:: STUDY MATERIAL ::
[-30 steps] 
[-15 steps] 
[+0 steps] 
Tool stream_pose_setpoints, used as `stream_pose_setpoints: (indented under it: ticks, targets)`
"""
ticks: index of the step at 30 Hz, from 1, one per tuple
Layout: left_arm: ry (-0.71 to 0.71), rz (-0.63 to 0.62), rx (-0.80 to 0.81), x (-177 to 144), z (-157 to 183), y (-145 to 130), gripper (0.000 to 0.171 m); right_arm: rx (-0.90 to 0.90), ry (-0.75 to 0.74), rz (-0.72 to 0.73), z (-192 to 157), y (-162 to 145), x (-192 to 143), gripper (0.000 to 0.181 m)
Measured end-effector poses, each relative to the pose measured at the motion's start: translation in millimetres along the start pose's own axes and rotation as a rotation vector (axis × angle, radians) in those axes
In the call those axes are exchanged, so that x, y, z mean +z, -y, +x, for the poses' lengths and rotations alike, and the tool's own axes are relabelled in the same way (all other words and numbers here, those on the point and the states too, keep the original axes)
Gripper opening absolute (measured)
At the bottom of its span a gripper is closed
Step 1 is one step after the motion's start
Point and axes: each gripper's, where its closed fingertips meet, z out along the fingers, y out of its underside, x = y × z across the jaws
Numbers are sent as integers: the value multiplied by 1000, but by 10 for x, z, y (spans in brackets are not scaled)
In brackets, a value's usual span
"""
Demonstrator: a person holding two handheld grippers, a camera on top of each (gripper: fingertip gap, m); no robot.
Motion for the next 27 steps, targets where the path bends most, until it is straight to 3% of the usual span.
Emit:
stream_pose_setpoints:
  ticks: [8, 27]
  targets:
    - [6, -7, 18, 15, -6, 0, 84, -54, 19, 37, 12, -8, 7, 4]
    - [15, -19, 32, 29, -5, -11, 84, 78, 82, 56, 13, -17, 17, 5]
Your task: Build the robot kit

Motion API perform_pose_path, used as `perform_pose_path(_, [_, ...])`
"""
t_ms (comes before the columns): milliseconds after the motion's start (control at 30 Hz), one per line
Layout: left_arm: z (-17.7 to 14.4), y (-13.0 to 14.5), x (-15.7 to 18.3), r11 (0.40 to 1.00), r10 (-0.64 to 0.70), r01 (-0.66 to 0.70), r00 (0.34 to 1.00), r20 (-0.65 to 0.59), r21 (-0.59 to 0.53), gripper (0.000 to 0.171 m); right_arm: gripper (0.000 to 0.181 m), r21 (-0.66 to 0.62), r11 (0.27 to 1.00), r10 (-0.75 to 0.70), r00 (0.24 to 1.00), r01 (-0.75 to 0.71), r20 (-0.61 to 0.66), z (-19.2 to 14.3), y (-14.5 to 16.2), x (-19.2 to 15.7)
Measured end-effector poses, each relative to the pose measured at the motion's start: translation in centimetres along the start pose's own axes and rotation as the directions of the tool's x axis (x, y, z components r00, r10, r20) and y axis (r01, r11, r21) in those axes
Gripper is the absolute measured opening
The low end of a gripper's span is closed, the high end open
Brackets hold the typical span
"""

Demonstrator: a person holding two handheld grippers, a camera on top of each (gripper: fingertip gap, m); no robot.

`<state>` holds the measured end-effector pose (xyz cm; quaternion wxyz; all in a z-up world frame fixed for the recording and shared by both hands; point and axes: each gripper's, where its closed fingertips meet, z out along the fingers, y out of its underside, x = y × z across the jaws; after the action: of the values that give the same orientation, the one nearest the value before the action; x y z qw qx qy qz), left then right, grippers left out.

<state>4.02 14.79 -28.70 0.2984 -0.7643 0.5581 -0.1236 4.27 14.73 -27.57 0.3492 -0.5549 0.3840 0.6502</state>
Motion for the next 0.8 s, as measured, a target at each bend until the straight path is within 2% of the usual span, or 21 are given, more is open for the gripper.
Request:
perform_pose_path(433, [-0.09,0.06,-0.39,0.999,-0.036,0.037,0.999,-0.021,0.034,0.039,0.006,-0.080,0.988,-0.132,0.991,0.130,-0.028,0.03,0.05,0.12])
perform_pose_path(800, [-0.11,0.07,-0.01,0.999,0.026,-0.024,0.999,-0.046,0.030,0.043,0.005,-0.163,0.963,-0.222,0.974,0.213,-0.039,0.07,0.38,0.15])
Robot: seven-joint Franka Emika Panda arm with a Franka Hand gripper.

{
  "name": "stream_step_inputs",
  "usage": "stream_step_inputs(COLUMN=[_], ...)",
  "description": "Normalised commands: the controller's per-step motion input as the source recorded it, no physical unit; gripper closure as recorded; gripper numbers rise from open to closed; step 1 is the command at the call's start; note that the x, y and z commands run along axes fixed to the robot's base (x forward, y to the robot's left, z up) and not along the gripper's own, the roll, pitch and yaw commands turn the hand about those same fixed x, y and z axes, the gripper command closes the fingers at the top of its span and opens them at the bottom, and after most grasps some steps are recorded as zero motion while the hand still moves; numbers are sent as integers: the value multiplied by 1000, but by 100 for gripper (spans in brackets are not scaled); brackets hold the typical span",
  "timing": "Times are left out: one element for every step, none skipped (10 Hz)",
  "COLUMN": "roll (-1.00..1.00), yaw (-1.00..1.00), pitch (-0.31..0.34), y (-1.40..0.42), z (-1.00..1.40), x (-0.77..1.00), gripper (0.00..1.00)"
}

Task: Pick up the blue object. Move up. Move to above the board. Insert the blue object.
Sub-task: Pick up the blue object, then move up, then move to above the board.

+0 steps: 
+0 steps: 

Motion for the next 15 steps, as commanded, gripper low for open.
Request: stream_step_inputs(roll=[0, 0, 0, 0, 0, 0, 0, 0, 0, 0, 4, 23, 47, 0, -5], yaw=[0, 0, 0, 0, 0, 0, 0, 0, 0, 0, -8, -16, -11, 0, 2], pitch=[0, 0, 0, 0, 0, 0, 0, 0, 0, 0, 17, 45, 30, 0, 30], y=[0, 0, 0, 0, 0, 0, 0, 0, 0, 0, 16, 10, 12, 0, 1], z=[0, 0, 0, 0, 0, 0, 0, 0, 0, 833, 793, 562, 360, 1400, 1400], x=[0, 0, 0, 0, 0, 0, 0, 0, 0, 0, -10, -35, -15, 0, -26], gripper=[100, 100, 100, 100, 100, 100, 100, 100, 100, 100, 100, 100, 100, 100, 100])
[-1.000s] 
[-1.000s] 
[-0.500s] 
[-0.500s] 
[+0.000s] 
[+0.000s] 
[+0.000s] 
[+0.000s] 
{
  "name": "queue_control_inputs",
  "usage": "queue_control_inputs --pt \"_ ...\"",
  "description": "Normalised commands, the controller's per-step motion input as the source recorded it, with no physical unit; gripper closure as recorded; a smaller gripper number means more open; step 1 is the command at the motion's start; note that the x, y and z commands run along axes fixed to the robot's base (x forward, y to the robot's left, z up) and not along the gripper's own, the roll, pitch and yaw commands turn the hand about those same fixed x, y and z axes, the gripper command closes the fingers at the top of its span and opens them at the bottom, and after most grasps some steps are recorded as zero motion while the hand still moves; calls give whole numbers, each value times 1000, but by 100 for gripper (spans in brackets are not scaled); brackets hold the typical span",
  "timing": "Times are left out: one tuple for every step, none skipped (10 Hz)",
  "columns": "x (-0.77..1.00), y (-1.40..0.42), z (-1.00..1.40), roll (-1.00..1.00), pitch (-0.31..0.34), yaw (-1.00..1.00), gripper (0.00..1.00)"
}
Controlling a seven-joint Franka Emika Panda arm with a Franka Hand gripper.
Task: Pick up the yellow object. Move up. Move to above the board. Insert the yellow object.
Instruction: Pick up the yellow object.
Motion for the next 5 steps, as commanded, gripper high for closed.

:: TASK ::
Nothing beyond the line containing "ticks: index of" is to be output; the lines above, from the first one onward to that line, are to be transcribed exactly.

:: EXERCISE SOLUTION ::
[-30 steps] 
[-15 steps] 
[+0 steps] 
Tool stream_pose_setpoints, used as `stream_pose_setpoints: (indented under it: ticks, targets)`
"""
ticks: index of the step at 30 Hz, from 1, one per tuple

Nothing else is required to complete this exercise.